The volume publishes papers originally delivered by a cohort of younger international scholars at the eponymous conference held 10–12 April 2014 at Cornell University. As outlined in the introduction (“New Directions in Method and Theory”), the editors’ goal is to reflect on the recent development of Cypriot archaeology and to assess how archaeological practices have been altered according to three main “registers” (3). The first register concerns the re-evaluation of established chronologies, artifact typologies, and long-term histories. The second register involves the application of interdisciplinary approaches to archaeological questions in ways that combine method and theory through the use of up-to-date archaeometry techniques and digital tools. A third register stresses the use of theoretical approaches that move beyond cultural historical analyses and examine Cypriot material culture in terms of landscapes, social practice, and agency. Kearns and Manning position these registers in relation to perennial topics in Cypriot archaeology: the nature of Cyprus’ insularity, the processes of state formation, and the ways in which the island’s natural resources and strategic location have shaped societal developments and identities over the longue durée. They also emphasize the “Cyprocentric” (3) turn in scholarship, which integrates local agency and Cyprus-specific social and geographic variables into explanations of cultural change that have traditionally relied on external stimuli.
The book’s chronological scope stretches from the Neolithic to the Iron Age because, for the editors, the examination of prehistory occupies a “leading position . . . at the vanguard of Cypriot research” (5). This sentiment seems valid since these eras possess some of the most challenging questions in Cypriot archaeology: the transformation of culture between the Neolithic and Early Bronze Age, the increase in sociopolitical complexity in the early Late Bronze Age, and the development of the Iron Age city-kingdoms (or, as they have recently been reconceptualized by Maria Iacovou, “polis-states”). Hence, the volume is chronologically arranged in three sections of three chapters each to explore how these transitions played out across space and time.
Following a keynote chapter by eminent prehistorian David Frankel (“Exploring Diversity in Bronze Age Cyprus”) on the oft-overlooked variability of evidentiary typologies (especially ceramics), the first section concentrates on “The Context and Matter of Prehistory.” Charalambos Paraskeva’s chapter (“The Middle Chalcolithic to Middle Bronze Age Chronology of Cyprus: Refinements and Reconstructions”) focuses on the perennial issue of refining chronological parameters. He draws on his doctoral dissertation research and work on the ARCANE Project to provide calibrated absolute dating models bolstered by Bayesian analysis, executed using the University of Oxford’s OxCal program, for the Middle Chalcolithic through Middle Bronze Age. By analyzing more than 120 radiocarbon samples from a range of Cypriot sites, Paraskeva convincingly refines the dates for some of prehistoric Cyprus’ key transitional cultural periods. Moreover, he shows how the combination of contextualized material culture studies in tandem with absolute dates can provide fresh views on the nature and rate of cultural change, especially with regard to perceived overlaps, abutments, or gaps between cultural phases.

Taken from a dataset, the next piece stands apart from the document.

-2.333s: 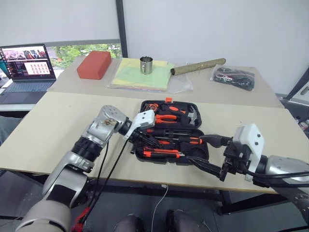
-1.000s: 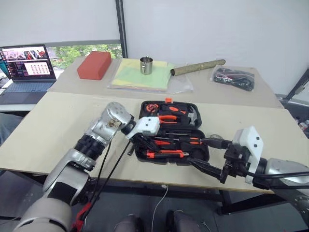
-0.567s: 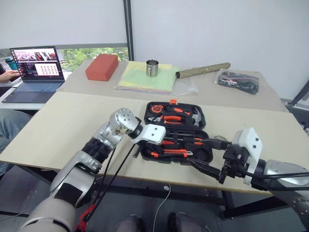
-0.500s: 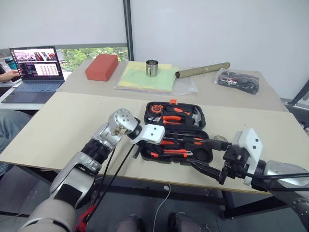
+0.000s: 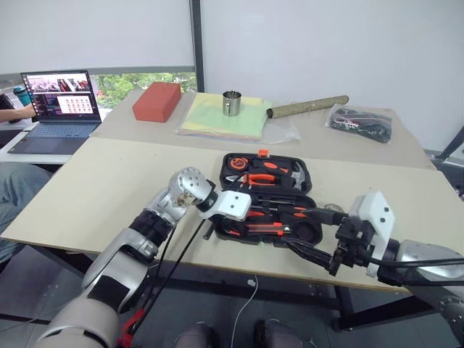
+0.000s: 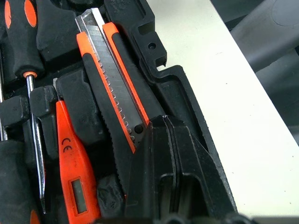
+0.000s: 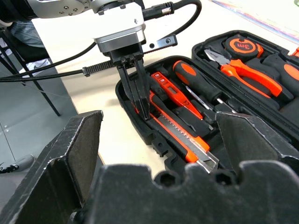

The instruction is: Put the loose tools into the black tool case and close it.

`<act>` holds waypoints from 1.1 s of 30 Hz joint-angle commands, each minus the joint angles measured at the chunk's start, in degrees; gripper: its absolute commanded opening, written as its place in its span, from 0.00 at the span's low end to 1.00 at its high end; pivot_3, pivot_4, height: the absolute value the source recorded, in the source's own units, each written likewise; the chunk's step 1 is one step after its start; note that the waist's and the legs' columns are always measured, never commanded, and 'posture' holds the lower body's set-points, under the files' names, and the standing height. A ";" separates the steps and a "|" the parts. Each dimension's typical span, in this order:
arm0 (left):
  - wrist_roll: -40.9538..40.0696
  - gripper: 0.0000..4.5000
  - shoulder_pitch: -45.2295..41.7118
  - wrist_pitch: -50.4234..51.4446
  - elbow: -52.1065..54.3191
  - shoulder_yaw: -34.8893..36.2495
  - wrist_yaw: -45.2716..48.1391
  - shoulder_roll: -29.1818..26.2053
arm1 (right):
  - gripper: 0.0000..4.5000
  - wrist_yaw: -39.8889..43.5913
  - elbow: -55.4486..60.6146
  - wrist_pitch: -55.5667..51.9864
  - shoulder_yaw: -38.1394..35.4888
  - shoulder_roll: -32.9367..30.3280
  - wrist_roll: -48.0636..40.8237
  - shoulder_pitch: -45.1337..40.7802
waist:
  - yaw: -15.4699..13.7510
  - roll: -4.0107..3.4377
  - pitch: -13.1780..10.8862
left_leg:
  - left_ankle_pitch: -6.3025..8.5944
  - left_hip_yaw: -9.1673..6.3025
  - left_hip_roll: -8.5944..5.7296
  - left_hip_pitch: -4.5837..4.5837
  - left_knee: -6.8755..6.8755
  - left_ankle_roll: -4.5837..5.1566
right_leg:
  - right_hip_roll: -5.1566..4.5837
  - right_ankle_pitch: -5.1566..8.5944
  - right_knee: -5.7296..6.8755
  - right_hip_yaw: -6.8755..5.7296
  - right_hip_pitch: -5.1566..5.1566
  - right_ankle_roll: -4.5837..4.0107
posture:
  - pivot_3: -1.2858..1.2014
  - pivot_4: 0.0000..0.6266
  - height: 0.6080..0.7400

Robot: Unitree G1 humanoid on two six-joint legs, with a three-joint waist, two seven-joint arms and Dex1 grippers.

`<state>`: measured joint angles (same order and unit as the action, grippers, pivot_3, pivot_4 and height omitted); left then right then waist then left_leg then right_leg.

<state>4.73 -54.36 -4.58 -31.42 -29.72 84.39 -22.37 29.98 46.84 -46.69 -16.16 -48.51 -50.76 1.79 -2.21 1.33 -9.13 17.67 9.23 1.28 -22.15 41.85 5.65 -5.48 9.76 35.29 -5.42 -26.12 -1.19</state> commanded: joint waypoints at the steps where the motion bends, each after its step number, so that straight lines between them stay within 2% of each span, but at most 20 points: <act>1: 1.90 0.01 0.71 3.23 -0.89 0.04 -1.08 -0.60 | 1.00 0.20 1.10 1.39 -1.84 0.03 -0.22 0.12 | 0.02 -0.01 0.01 | -0.01 0.00 0.00 -0.01 0.00 0.01 | 0.00 -0.02 -0.03 0.00 0.00 0.02 | 0.52 0.24 1.00; 3: -1.97 0.01 -0.05 7.33 1.10 3.25 0.38 -1.13 | 1.00 0.14 0.77 0.86 -2.36 -0.69 0.42 0.72 | 0.07 -0.01 0.00 | -0.03 0.00 -0.01 -0.10 0.00 0.08 | 0.00 -0.05 -0.10 0.00 -0.03 0.06 | 0.52 0.24 1.00; 6: -10.77 0.19 -1.47 18.10 5.49 10.53 1.91 -1.68 | 1.00 -0.61 -1.55 -0.20 -3.65 -2.10 2.59 1.62 | 0.30 0.00 -0.01 | -0.10 0.00 -0.02 -0.29 0.00 0.18 | 0.01 -0.12 -0.09 0.01 -0.19 0.06 | 0.52 0.24 1.00; 11: -19.69 0.59 -1.24 24.83 11.70 20.98 -0.14 -4.43 | 1.00 -0.77 -12.72 -1.48 -3.06 -5.82 8.33 -1.36 | 1.23 0.01 -0.01 | -0.30 -0.04 -0.09 -0.61 -0.01 -0.17 | 0.14 -0.25 -0.13 -0.03 -0.46 0.28 | 0.52 0.24 1.00; 15: -23.23 0.94 0.19 29.38 15.94 21.64 2.61 -6.72 | 1.00 2.42 -20.65 0.96 3.72 -7.83 14.61 -6.56 | 1.63 0.00 -0.02 | -0.29 -0.03 -0.32 -0.58 -0.10 -0.15 | 0.14 -0.11 -0.15 -0.06 -0.43 0.44 | 0.52 0.24 1.00; 16: -24.02 0.99 0.41 30.72 16.86 21.43 3.28 -7.20 | 1.00 3.41 -22.39 1.74 5.60 -8.15 16.24 -7.90 | 1.67 0.00 -0.02 | -0.29 -0.03 -0.34 -0.59 -0.10 -0.15 | 0.13 -0.10 -0.16 -0.07 -0.42 0.46 | 0.52 0.24 1.00; 20: -25.29 0.99 2.84 31.83 22.03 20.09 5.08 -8.98 | 1.00 5.93 -30.42 4.65 13.09 -7.50 23.04 -14.37 | 1.62 -0.03 -0.04 | -0.29 -0.02 -0.36 -0.59 -0.10 -0.16 | 0.12 -0.07 -0.18 -0.08 -0.41 0.52 | 0.52 0.24 1.00; 25: -25.78 0.99 5.31 32.25 26.30 19.36 5.48 -11.23 | 1.00 7.45 -40.02 7.76 18.03 -6.90 30.08 -19.93 | 1.69 -0.12 -0.09 | -0.29 -0.03 -0.41 -0.60 -0.10 -0.18 | -0.01 -0.08 -0.16 -0.07 -0.42 0.53 | 0.52 0.24 1.00; 29: -26.45 0.99 6.20 33.01 28.20 19.87 4.39 -12.24 | 1.00 9.59 -43.36 9.23 17.81 -6.69 31.56 -21.78 | 1.57 -0.13 -0.10 | -0.30 -0.04 -0.41 -0.56 -0.09 -0.19 | -0.02 -0.09 -0.17 -0.08 -0.36 0.54 | 0.52 0.24 1.00; 33: -25.91 0.99 6.90 32.43 28.41 19.75 3.48 -13.09 | 1.00 11.57 -44.00 5.12 12.59 -5.62 26.82 -24.02 | 1.57 -0.13 -0.10 | -0.30 -0.04 -0.44 -0.54 -0.09 -0.20 | -0.14 -0.10 -0.19 -0.12 -0.29 0.56 | 0.52 0.24 1.00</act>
<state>-20.44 -47.36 28.59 -4.65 -10.61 88.36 -34.75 40.95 2.90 -39.56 0.85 -53.92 -22.05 -20.52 -0.63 1.20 -9.23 17.37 9.19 0.84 -22.69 41.77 5.45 -5.63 9.64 35.10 -5.53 -26.41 -0.61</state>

Maria Dikomitou-Eliadou’s chapter (“The Fabric Next Door: A Comparative Study of Pottery Technology and Composition at the Early and Middle Bronze Age Settlements of Marki Alonia and Alambra Mouttes”) involves the use of petrographic (enhanced by X-ray fluorescence) and stylistic analyses to offer intriguing insights on ceramic production, technology, and distribution at two neighboring and roughly contemporary sites. She compares Red Polished Fine Wares and Coarse Wares to show that during the Early Cypriot (EC) III to Middle Cypriot (MC) II periods, villages in Cyprus’ south and central regions shared technological knowledge and clay fabrics for the local creation of ceramic wares. However, she also proves that imported wares were present and that they came from a number of different production centers outside the region. Dikomitou-Eliadou’s observations indicate that—except for some cooking pots—most fabric choices did not correspond to specific pot types, and that some form of “elementary specialization” (94) in pottery production for quotidian use likely existed in Early to Middle Cypriot villages, a process that led to increased ceramic standardization across the island by EC III.
Manning then combines the “full suite of twenty-first century advancements in interdisciplinary archaeology” (7) in his chapter (“Environment and Sociopolitical Complexity on Prehistoric Cyprus: Observations, Trajectories, and Sketch”) to provide a revolutionary reinterpretation of the advent of social hierarchy in prehistoric Cyprus. He draws from research on Near Eastern agricultural marginality and suggests that Cypriots’ expansion into economically challenging landscapes via the use of draft animals and plows as part of the “secondary products revolution” (115) led to the creation of hierarchies, not through violence, but through elites’ “stealth” (117) accumulation of land. Contrary to A.B. Knapp’s views (“Revolution Within Evolution: The Emergence of a ‘Secondary State’ on Protohistoric Bronze Age Cyprus,” Levant 45.1, 2013, 19–44) that such sociopolitical developments were linked to the exploitation of copper during the late Middle Cypriot period, Manning posits (118) that the Philia facies stage (ca. 2500–2200 BCE), when cultural and technological changes may have arrived from Anatolia, catalyzed social hierarchies. Thus, by the early second millennium BCE, when the climate became less arid, the societal developments burgeoning on Cyprus’ north coast may have influenced the creation of larger agropastoral communities farther to the south, where elites could consolidate power through the performance of trust-building activities, such as feasts or funerals.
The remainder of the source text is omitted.